From a pharma perspective, I think there are two scenarios to think about:
(1) Exploratory analysis, ad hoc analysis, simulation studies, etc.
(2) Production statistical reporting of clinical trial data
In the case of #1, the use of R is not at all uncommon. Most folks in Biotech are well aware of the advantages of R and its benefits in these scenarios.
In the case of #2, I think you are not taking the business view of SAS in the pharma industry. Large pharma companies have huge macro pipelines and templates built around SDTM/ADaM/TFLs that took an enormous amount of human capital to develop and are easily deployable using SAS for all historical, ongoing, and near-future studies. So while this could theoretically be achieved using R, there is also absolutely no benefit to doing so while simultaneously introducing a lot of expense and complications to redo that entire pipeline. Standard analyses in pharma are wwwaaaayyyyyy within the bounds of SAS' technical capabilities.
Also, you have to also keep in mind that an NDA being submitted today includes data from a phase I study conducted 10 years ago. To aid in the evaluation of your submission package, it goes an awful long way to keep a large degree of consistency in the SDTM/ADaM/TFL production between your various studies. so why would you do the analysis of a Ph3 study in R all the sudden after the first several clinical trials were all done in SAS? Right, you wouldn't.
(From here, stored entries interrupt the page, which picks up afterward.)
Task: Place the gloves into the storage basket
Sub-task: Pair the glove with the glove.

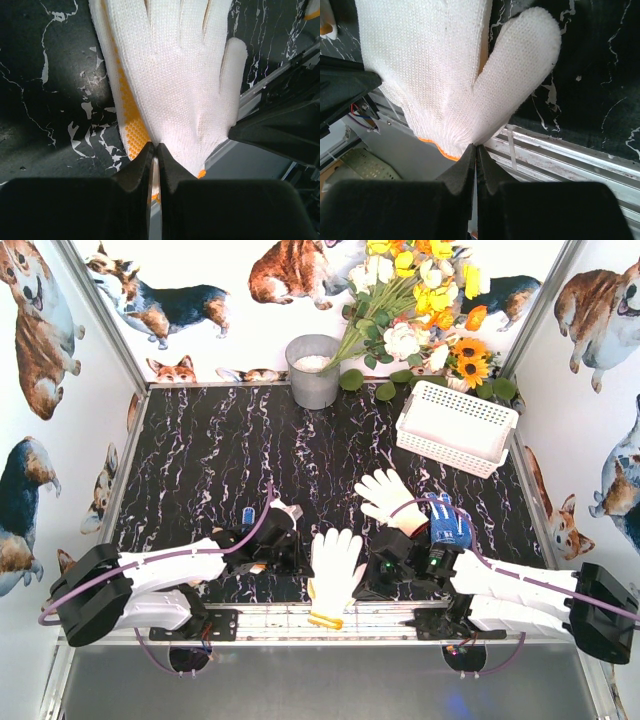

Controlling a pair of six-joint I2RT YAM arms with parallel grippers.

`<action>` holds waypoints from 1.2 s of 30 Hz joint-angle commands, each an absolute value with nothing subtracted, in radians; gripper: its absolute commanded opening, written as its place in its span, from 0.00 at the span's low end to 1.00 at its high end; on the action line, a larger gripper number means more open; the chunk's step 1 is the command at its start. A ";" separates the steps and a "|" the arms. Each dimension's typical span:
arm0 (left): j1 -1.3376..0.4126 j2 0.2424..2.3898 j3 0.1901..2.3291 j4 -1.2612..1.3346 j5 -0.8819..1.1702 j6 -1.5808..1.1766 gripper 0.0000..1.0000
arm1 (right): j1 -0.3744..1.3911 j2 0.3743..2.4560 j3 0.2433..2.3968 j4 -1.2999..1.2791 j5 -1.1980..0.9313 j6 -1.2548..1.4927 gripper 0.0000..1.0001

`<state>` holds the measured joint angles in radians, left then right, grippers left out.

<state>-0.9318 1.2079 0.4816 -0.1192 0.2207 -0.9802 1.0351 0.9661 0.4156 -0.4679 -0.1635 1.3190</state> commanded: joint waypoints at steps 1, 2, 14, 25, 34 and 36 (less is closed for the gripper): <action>-0.927 1.190 0.493 -0.155 0.222 -0.976 0.00 | 1.045 0.937 0.455 -0.482 -0.158 1.337 0.00; -0.926 1.190 0.492 -0.157 0.226 -0.977 0.00 | 1.046 0.936 0.456 -0.484 -0.158 1.338 0.00; -0.928 1.212 0.463 -0.148 0.277 -0.980 0.00 | 1.055 0.985 0.436 -0.435 -0.198 1.338 0.00; -0.929 1.259 0.463 -0.183 0.260 -0.937 0.00 | 1.062 1.078 0.456 -0.423 -0.205 1.313 0.00; -0.928 1.309 0.462 -0.199 0.217 -0.892 0.00 | 1.058 1.112 0.471 -0.417 -0.148 1.301 0.00; -0.927 1.324 0.471 -0.205 0.197 -0.881 0.00 | 1.044 1.153 0.481 -0.421 -0.127 1.283 0.00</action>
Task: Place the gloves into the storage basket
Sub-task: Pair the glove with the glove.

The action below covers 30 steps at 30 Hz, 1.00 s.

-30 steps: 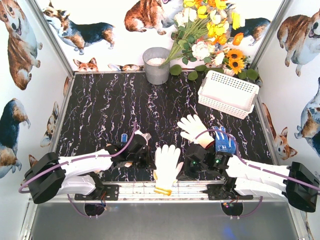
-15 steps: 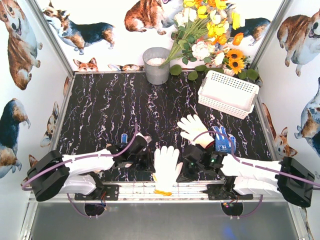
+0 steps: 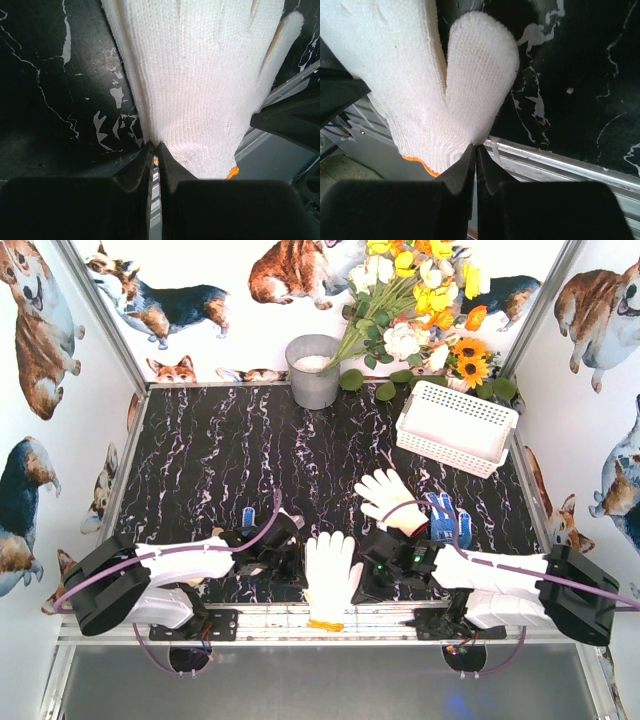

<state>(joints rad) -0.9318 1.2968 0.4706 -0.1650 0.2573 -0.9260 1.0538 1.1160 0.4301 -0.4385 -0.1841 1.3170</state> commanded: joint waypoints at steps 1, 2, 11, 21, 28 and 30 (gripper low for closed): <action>-0.928 1.334 0.475 -0.203 0.190 -0.877 0.00 | 1.034 1.161 0.488 -0.422 -0.117 1.267 0.00; -0.927 1.343 0.481 -0.201 0.180 -0.875 0.00 | 1.015 1.169 0.496 -0.424 -0.111 1.253 0.00; -0.893 1.382 0.536 -0.206 0.081 -0.850 0.00 | 0.872 1.275 0.602 -0.490 -0.114 1.041 0.00; -0.874 1.250 0.555 -0.222 0.039 -0.819 0.35 | 0.792 1.303 0.786 -0.640 -0.090 0.869 0.28; -0.874 1.103 0.573 -0.245 0.015 -0.770 0.46 | 0.786 1.159 0.765 -0.711 -0.083 0.878 0.45; -0.874 1.100 0.575 -0.203 0.055 -0.749 0.46 | 0.784 1.109 0.734 -0.713 -0.063 0.894 0.47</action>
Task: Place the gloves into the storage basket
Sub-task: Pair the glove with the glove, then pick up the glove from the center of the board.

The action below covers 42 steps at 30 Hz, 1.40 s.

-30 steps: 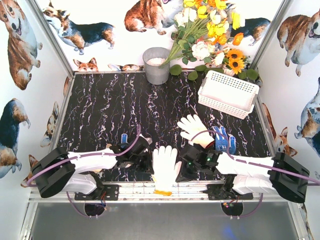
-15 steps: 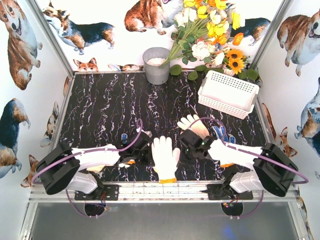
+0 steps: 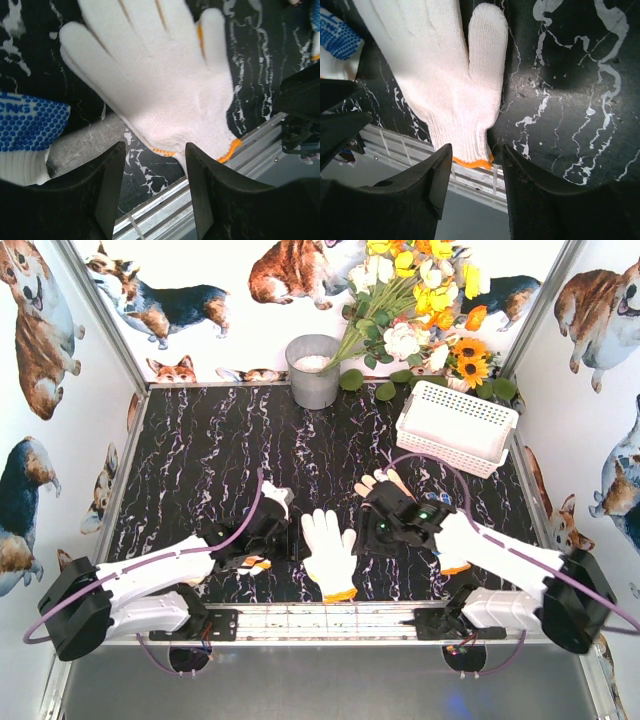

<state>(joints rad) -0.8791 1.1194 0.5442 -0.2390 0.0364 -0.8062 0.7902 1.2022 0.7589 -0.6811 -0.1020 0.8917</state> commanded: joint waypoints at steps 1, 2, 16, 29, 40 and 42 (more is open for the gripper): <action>-0.874 1.106 0.577 -0.175 0.077 -0.739 0.45 | 0.783 1.074 0.713 -0.705 -0.058 0.897 0.48; -0.875 1.116 0.578 -0.147 0.099 -0.733 0.45 | 0.777 1.052 0.696 -0.697 -0.063 0.901 0.49; -0.877 1.337 0.548 0.135 0.286 -0.744 0.28 | 0.827 1.083 0.407 -0.233 -0.411 1.123 0.56; -0.877 1.410 0.523 0.053 0.222 -0.717 0.22 | 0.888 1.106 0.346 -0.235 -0.352 1.180 0.49; -0.877 1.419 0.508 -0.026 0.167 -0.722 0.22 | 0.896 1.210 0.321 -0.152 -0.361 1.207 0.38; -0.877 1.418 0.503 -0.026 0.166 -0.724 0.21 | 0.896 1.221 0.326 -0.150 -0.363 1.205 0.30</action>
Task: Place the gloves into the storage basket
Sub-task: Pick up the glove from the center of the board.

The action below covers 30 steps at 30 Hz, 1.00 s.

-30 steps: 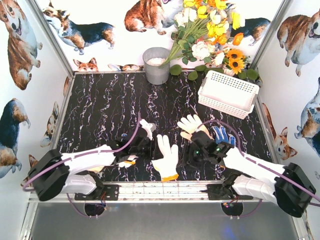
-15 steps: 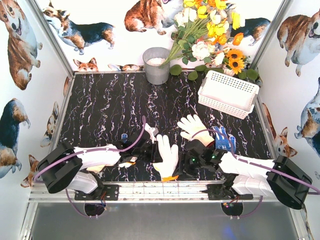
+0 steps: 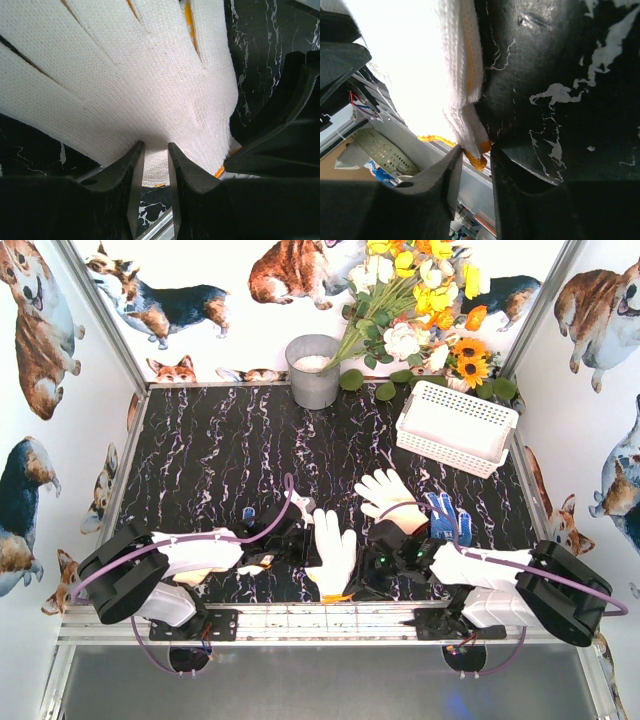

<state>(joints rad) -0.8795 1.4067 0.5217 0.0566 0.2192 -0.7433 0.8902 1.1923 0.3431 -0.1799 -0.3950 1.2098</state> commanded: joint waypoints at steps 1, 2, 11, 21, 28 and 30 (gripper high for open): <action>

Ok, so then what about smaller biotechs? Well, they are outsourcing the work to CROs (they don't have the resources in house) which all have the exact same pipeline set up as the large pharmas. CROs would have to charge wwwaaayyyyyyyy more to redo all of these pipelines using R. Thus the end result would be way more expensive to cash-strapped small biotechs with little to no upside. So also not gonna happen any time soon.
We can argue about whether #2 is a "good" thing until we are blue in the face. But at least in 2022 this is why SAS remains dominant in clinical trial reporting.
Could this change 10 or 20 years in the future? Perhaps. But seeing the lack of penetration of R in the industry in the \~10 years I have been in it, I am a bit skeptical that it will happen any time soon.